Ew it’s Black Friday.  Absolutely NOTHING could drag me out to the stores today, there is nothing I want or need bad enough, no sale good enough, that could make me subject myself to the torture of this shopping day.  Well, maybe if I needed toilet paper, but that would be about it.  😉  My daughter went out shopping one year for Black Friday with a friend of hers and basically had her life threatened over a parking space.  Yikes!  I know right?!

Sometimes I feel like I am the only woman on the planet who hates shopping, but I really do.  And I don’t really understand the whole fascination with shoes thing either.  Purses maybe (I love a cute purse), but shoes?  So confining, I’d rather go barefoot.

I do like giving though, but it has to be a meaningful gift.  The price is irrelevant, I’d spend $500 just as easily as $5, as long as it’s something special and was within my means.  I like having an excuse to give such as Christmas, a birthday or other special occasion, but the ones that are for no reason are what really tickle my fancy.  I have always loved Christmas, and I won’t propose to tell anyone what the season is about because it’s different for everyone, but I hate all of the commercialism and hype that surrounds the holidays, and if you read my last post you know I especially hate television commercials and all of the garbage that goes along with them.  Something indeed is seriously messed up there.

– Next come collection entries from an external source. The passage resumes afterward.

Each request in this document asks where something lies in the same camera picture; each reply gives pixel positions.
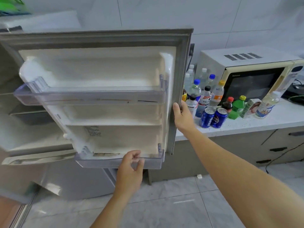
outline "yellow bottle cap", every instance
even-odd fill
[[[226,82],[225,82],[224,80],[220,80],[220,81],[219,81],[219,85],[220,85],[220,86],[224,86],[225,83],[226,83]]]
[[[240,96],[240,100],[245,101],[245,100],[246,100],[246,97],[245,97],[244,95],[241,95],[241,96]]]

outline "red bottle cap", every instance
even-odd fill
[[[228,97],[227,101],[233,102],[234,98],[233,97]]]

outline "open refrigerator door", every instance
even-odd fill
[[[0,36],[22,64],[14,95],[42,105],[86,168],[117,168],[141,150],[146,169],[173,153],[192,29]]]

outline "green object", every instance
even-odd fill
[[[237,119],[239,117],[240,113],[245,107],[245,100],[246,97],[244,95],[241,95],[239,100],[236,100],[232,103],[232,111],[228,115],[228,118]]]
[[[30,14],[22,0],[0,0],[0,16]]]

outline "blue soda can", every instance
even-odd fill
[[[215,110],[213,108],[206,108],[203,111],[203,115],[200,120],[200,126],[203,128],[209,128],[214,117],[214,113]]]
[[[224,108],[218,108],[215,112],[215,116],[212,119],[211,126],[214,128],[221,128],[227,117],[228,111]]]

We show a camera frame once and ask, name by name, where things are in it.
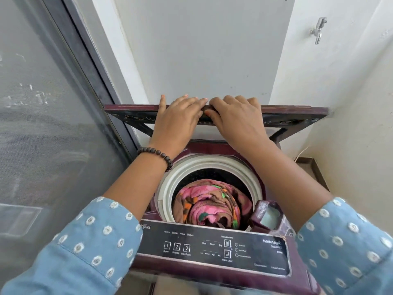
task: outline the washing machine
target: washing machine
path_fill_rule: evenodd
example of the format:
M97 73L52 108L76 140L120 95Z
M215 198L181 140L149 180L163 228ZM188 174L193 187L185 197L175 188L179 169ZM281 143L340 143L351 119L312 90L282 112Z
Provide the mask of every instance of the washing machine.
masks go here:
M267 133L278 147L328 114L327 108L309 106L261 110ZM152 136L146 124L154 124L158 105L106 105L105 111ZM206 115L198 125L214 126ZM294 230L247 160L224 140L193 139L173 161L141 221L143 239L132 269L236 289L320 293L297 253ZM204 178L232 184L252 201L253 214L239 230L175 223L175 196L185 185Z

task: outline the washing machine lid
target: washing machine lid
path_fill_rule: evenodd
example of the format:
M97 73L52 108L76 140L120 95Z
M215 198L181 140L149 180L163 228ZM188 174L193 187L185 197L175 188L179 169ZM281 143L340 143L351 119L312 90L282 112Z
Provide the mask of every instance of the washing machine lid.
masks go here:
M202 110L214 109L205 105ZM152 136L153 129L146 124L154 124L157 117L158 104L107 104L105 111L141 132ZM311 124L327 116L327 107L311 107L298 105L261 105L265 127L279 128L270 139L279 143L283 139L301 131ZM199 118L198 125L214 125L205 114Z

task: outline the hand
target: hand
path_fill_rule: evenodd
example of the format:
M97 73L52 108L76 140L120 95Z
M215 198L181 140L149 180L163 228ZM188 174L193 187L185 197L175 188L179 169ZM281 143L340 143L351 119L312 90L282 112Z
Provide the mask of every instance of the hand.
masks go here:
M164 152L174 159L186 147L203 112L201 108L207 98L176 99L168 108L165 95L161 95L160 105L149 147Z
M256 98L245 99L243 96L215 97L210 100L218 111L205 110L220 134L244 157L256 148L260 149L270 141L263 126L261 106Z

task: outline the white rubber rim
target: white rubber rim
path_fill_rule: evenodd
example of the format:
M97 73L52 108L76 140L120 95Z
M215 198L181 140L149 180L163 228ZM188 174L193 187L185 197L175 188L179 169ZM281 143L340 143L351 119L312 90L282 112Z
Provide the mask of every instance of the white rubber rim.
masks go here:
M180 181L194 171L211 168L227 171L242 180L251 194L254 208L257 201L263 199L257 176L239 159L224 155L194 154L175 163L158 186L155 201L163 221L175 222L172 195Z

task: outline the metal faucet
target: metal faucet
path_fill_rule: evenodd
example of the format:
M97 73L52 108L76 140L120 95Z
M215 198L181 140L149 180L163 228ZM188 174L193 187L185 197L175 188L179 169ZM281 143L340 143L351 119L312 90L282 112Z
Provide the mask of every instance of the metal faucet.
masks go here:
M317 26L311 30L310 34L313 34L317 39L315 39L315 44L319 44L322 37L322 28L327 23L327 18L319 18Z

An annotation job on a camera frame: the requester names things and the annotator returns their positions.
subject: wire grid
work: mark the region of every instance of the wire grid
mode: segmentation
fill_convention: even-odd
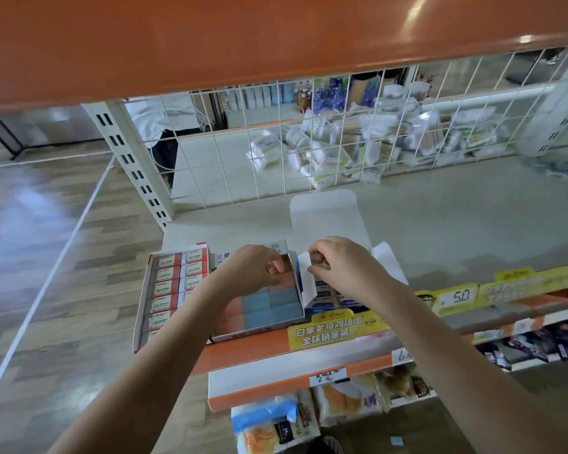
[[[352,106],[352,97],[350,97],[352,86],[349,86],[352,80],[351,73],[305,77],[273,83],[240,84],[219,90],[198,90],[193,92],[193,99],[191,94],[180,92],[176,95],[185,101],[183,105],[185,111],[179,112],[172,108],[172,104],[165,104],[163,98],[165,96],[133,99],[132,103],[149,102],[150,106],[159,102],[159,111],[154,112],[157,121],[149,123],[151,130],[148,126],[137,123],[139,117],[136,117],[133,112],[130,113],[139,128],[142,139],[149,148],[155,150],[156,145],[169,140],[176,142],[175,164],[160,165],[156,162],[165,177],[168,174],[173,177],[171,196],[174,201],[184,204],[187,209],[206,208],[319,189],[323,186],[337,186],[358,181],[378,182],[381,176],[512,155],[514,154],[513,147],[523,139],[522,128],[526,126],[531,117],[539,113],[538,108],[543,100],[542,97],[551,89],[551,86],[545,84],[559,82],[563,71],[568,66],[568,48],[564,50],[561,59],[554,66],[539,63],[544,53],[544,51],[533,51],[531,54],[510,52],[408,67],[409,73],[406,74],[406,81],[400,83],[404,85],[404,94],[399,100],[403,102],[399,122],[394,132],[386,137],[382,136],[382,131],[379,132],[381,135],[375,133],[375,121],[377,115],[381,113],[380,106],[350,108]],[[537,60],[537,65],[532,66],[535,60]],[[381,95],[385,85],[392,81],[384,78],[388,71],[392,69],[369,71],[382,77],[379,80],[377,103],[387,103]],[[514,72],[525,73],[520,84],[510,83],[505,79],[509,73]],[[544,74],[545,77],[537,84],[526,84],[536,72]],[[345,140],[349,137],[344,136],[341,136],[334,144],[330,143],[332,140],[325,142],[315,131],[320,124],[324,125],[324,117],[319,114],[306,117],[306,114],[300,111],[301,91],[306,90],[311,95],[311,107],[313,108],[317,83],[326,83],[331,78],[339,80],[346,78],[347,86],[343,109],[332,121],[327,120],[326,124],[332,125],[334,121],[338,121],[341,133],[347,134],[348,131],[357,132],[355,127],[358,118],[366,117],[370,121],[366,125],[369,128],[368,137],[365,138],[364,133],[360,143],[346,142]],[[440,107],[442,109],[439,109],[440,124],[438,127],[416,131],[414,137],[418,141],[413,148],[409,148],[406,145],[408,141],[406,132],[409,130],[409,124],[412,125],[414,121],[412,118],[416,119],[416,111],[413,113],[406,110],[410,107],[409,104],[413,97],[409,92],[411,83],[417,80],[431,82],[429,97],[421,99],[423,106],[421,111],[433,111]],[[299,91],[296,97],[293,96],[293,103],[290,103],[292,88],[297,88]],[[533,88],[535,92],[532,92],[529,98],[523,97],[521,92],[530,88]],[[499,101],[500,96],[507,96],[509,93],[511,97],[506,97],[503,102]],[[215,129],[217,117],[206,104],[211,97],[213,101],[223,103],[229,129]],[[463,105],[463,101],[470,97],[479,97],[479,105]],[[491,132],[494,135],[488,144],[478,146],[470,144],[472,140],[483,136],[484,132],[483,121],[476,119],[462,127],[463,140],[469,140],[469,144],[464,149],[447,152],[445,143],[441,143],[435,152],[429,154],[425,154],[420,149],[426,138],[437,135],[447,141],[458,132],[459,129],[451,122],[463,110],[473,109],[481,115],[488,107],[494,107],[497,114],[495,123],[491,125]],[[185,117],[188,113],[196,115],[195,124],[191,118]],[[150,120],[147,112],[142,111],[141,115]],[[304,120],[307,124],[307,119],[309,119],[307,134],[309,145],[301,151],[291,149],[291,144],[287,141],[287,134],[291,129],[299,129]],[[194,129],[194,127],[199,132],[198,134],[162,136],[164,130],[175,134],[179,130]],[[259,169],[258,166],[265,162],[265,158],[253,152],[251,144],[269,133],[277,137],[278,156],[271,164]],[[376,142],[381,147],[387,145],[385,152],[389,150],[389,155],[379,156],[376,163],[367,165],[368,149],[358,150],[358,145],[361,146],[367,140]],[[338,162],[329,165],[327,171],[312,161],[317,150],[321,149],[317,146],[319,144],[317,142],[327,143],[338,152]],[[341,164],[341,160],[349,152],[356,152],[358,156],[356,167],[346,168]],[[292,162],[294,157],[297,159],[304,157],[304,162],[309,160],[308,169],[301,172],[295,168]]]

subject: hand
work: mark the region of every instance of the hand
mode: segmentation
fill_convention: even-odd
[[[280,253],[263,245],[244,245],[227,259],[206,279],[229,300],[250,295],[266,286],[278,285],[277,275],[286,272]]]
[[[318,263],[329,265],[310,266],[311,274],[371,309],[382,297],[384,284],[397,282],[364,247],[344,237],[320,239],[313,243],[309,253]]]

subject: price label
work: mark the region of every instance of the price label
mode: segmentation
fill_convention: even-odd
[[[524,333],[528,333],[532,331],[532,327],[534,325],[533,318],[524,318],[522,320],[518,320],[513,324],[513,329],[511,330],[512,335],[523,335]]]
[[[347,379],[347,368],[339,368],[325,373],[310,376],[310,387],[333,384],[337,381]]]
[[[401,365],[402,363],[408,363],[409,361],[414,361],[410,352],[406,350],[405,347],[401,349],[396,349],[391,352],[391,362],[393,366]]]
[[[474,333],[474,343],[481,343],[483,341],[494,341],[505,337],[505,331],[502,328],[497,328],[495,330],[484,330],[477,331]]]
[[[472,303],[476,300],[477,289],[475,287],[460,288],[455,291],[440,293],[440,305],[450,307],[462,303]]]

That being said, hey, if you happen to be one of those women who likes shopping today, no judgement here, by all means knock yourself out, enjoy the thrill of the hunt, have fun, hope you score some great items for you and yours, but please do try and keep things in perspective and mind your manners not to trample anyone along the way.  😉

Count me out, I’ll be at home eating leftovers…

Ah Roller Coasters

You know, I’ve never been much of a fan of roller coasters.  I mean, I like excitement as much as the next person, but I have just never really enjoyed the type of ride that you get from a roller coaster.  All the ups and downs and being jerked around.  And I don’t much like it in my emotional life either.

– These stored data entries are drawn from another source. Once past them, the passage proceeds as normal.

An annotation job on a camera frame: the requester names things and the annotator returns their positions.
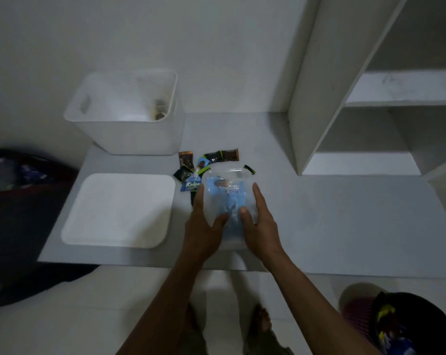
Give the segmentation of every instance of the person's right hand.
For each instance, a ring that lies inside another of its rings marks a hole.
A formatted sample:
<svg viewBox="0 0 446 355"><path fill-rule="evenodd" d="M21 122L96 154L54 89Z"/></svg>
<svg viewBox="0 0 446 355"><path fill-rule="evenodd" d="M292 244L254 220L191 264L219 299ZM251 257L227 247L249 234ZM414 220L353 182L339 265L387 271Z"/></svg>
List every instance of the person's right hand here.
<svg viewBox="0 0 446 355"><path fill-rule="evenodd" d="M268 268L271 260L277 256L284 255L285 252L279 239L277 223L274 221L271 212L269 212L257 183L253 184L253 191L259 215L257 224L253 224L251 214L247 208L241 207L239 214L243 223L246 245Z"/></svg>

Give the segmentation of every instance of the hand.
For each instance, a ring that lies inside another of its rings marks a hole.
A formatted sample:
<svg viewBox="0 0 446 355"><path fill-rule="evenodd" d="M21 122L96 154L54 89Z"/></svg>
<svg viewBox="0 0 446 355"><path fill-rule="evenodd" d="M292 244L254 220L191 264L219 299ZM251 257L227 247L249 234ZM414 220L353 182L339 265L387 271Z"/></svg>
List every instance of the hand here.
<svg viewBox="0 0 446 355"><path fill-rule="evenodd" d="M223 213L215 219L213 227L208 225L203 214L203 186L200 186L195 195L193 212L185 224L181 255L188 261L196 261L198 265L203 266L220 247L223 227L228 217L227 213Z"/></svg>
<svg viewBox="0 0 446 355"><path fill-rule="evenodd" d="M253 224L251 214L245 207L241 207L239 213L244 229L244 239L248 248L261 259L266 268L270 262L279 255L285 255L279 238L277 223L267 208L264 196L257 183L253 184L255 204L259 214L257 224Z"/></svg>

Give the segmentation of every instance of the bare foot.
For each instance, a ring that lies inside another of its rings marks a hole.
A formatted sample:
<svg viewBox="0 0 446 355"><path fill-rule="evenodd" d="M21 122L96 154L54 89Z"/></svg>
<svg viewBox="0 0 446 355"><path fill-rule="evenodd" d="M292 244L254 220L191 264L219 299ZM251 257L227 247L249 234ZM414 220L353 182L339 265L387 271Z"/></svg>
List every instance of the bare foot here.
<svg viewBox="0 0 446 355"><path fill-rule="evenodd" d="M254 308L251 326L249 328L250 334L256 335L264 333L272 329L271 318L269 313L261 304L257 304Z"/></svg>
<svg viewBox="0 0 446 355"><path fill-rule="evenodd" d="M188 305L185 312L184 329L187 330L200 330L198 322L196 321L195 309L191 304Z"/></svg>

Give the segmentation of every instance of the pants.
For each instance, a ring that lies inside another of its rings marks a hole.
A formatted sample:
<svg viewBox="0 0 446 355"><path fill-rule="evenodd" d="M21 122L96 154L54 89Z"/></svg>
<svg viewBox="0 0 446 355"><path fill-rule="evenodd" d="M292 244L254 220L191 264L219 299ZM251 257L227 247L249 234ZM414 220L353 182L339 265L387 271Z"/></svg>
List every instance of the pants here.
<svg viewBox="0 0 446 355"><path fill-rule="evenodd" d="M245 355L293 355L288 347L282 347L272 330L248 336L244 341ZM184 330L178 344L178 355L208 355L206 341L198 330Z"/></svg>

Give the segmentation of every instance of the white floor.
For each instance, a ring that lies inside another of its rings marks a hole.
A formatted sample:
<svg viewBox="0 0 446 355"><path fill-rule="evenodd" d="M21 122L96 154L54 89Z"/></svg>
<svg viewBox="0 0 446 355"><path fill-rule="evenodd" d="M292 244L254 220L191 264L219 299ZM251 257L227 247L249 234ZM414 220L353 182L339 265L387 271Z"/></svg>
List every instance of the white floor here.
<svg viewBox="0 0 446 355"><path fill-rule="evenodd" d="M114 354L167 273L167 269L101 266L77 281L0 308L0 354ZM310 278L336 307L346 286L368 282L391 292L413 292L446 313L446 280ZM258 301L267 307L280 343L296 354L309 354L270 274L203 271L192 303L204 326L210 355L242 353L241 332L246 332Z"/></svg>

The other day after watching a memorable home movie, I was struck with how very much I want to treasure each and every moment of my life, realizing that time is precious and wanting to make the most of it ~ especially reflecting on the fact that right now is really all we’ve got.  So it’s interesting to me that basically the very next day I found myself wanting to dull my mind and completely “check out.”  I won’t go into the details for the reason why I was wanting to check out, but basically sometimes I simply don’t know what to do with my troubled thoughts and I just want them to shut up for a while until I feel like dealing with them.  There are several different things I use as a type of escape during times like that, but this time I chose to spend hours on end watching TV.  Now typically I don’t really watch a lot of TV, but I do enjoy watching certain television programs, series, documentaries and movies, but ordinarily I prerecord them so I am able to fast forward through the commercials.  I despise commercials with venomous hatred.  But on this particular occasion I was flipping through the channels and then stopping to watch various things that were of interest to me, so it was live TV and I wasn’t able to skip through the commercials.  Well, the last thing you want to deal with when you’re already feeling low about things in your life is to be bombarded with images being thrown at you that only validate the meaninglessness and emptiness of your present existence.  Haha I know that sounds a bit dramatic, but such is this emotional roller coaster of life that we sometimes must ride.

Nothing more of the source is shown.